# What this task involves
For the data below, work out the number of lines containing the string "rendered" and answer with that number only.

------

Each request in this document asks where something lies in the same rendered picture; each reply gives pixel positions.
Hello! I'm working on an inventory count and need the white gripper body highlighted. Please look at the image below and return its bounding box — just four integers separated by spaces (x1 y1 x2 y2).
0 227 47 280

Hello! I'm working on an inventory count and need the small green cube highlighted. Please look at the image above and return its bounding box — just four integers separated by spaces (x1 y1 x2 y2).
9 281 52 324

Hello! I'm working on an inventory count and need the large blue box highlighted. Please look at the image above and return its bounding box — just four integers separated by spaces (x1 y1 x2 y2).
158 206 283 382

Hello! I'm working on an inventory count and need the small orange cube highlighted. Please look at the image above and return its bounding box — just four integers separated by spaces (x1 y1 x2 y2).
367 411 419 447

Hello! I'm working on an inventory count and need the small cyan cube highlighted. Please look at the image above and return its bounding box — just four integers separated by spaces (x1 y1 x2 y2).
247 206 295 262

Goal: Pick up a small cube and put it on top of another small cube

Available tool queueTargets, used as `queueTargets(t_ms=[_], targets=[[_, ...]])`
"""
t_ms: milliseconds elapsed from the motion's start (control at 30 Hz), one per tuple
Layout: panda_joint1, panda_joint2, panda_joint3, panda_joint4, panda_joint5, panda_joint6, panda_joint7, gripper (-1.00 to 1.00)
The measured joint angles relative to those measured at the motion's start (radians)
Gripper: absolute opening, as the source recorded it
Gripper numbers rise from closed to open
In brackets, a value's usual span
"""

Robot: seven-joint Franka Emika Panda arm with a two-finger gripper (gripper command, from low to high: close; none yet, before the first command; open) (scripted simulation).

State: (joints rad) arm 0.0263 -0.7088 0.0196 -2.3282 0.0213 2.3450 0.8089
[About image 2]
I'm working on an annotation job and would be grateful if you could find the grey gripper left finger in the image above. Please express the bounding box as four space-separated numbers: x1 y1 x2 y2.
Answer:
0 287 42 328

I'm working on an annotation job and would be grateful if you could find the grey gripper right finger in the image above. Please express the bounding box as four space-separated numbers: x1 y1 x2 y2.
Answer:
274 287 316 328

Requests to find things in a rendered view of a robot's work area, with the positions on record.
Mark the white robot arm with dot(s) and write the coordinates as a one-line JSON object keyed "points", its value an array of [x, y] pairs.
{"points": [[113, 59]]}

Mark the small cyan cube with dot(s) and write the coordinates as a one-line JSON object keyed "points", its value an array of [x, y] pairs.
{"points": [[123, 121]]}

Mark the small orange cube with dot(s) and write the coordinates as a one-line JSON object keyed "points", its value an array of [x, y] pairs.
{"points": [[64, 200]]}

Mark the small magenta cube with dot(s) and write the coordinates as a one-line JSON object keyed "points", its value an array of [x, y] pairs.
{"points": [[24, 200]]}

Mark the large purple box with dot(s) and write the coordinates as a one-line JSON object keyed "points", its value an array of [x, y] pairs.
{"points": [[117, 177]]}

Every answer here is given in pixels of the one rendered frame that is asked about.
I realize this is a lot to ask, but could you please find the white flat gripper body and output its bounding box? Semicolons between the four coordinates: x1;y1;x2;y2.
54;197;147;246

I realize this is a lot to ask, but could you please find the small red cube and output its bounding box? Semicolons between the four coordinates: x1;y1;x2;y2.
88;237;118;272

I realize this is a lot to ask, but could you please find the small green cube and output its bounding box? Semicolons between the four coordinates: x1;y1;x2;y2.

------

# Result below
3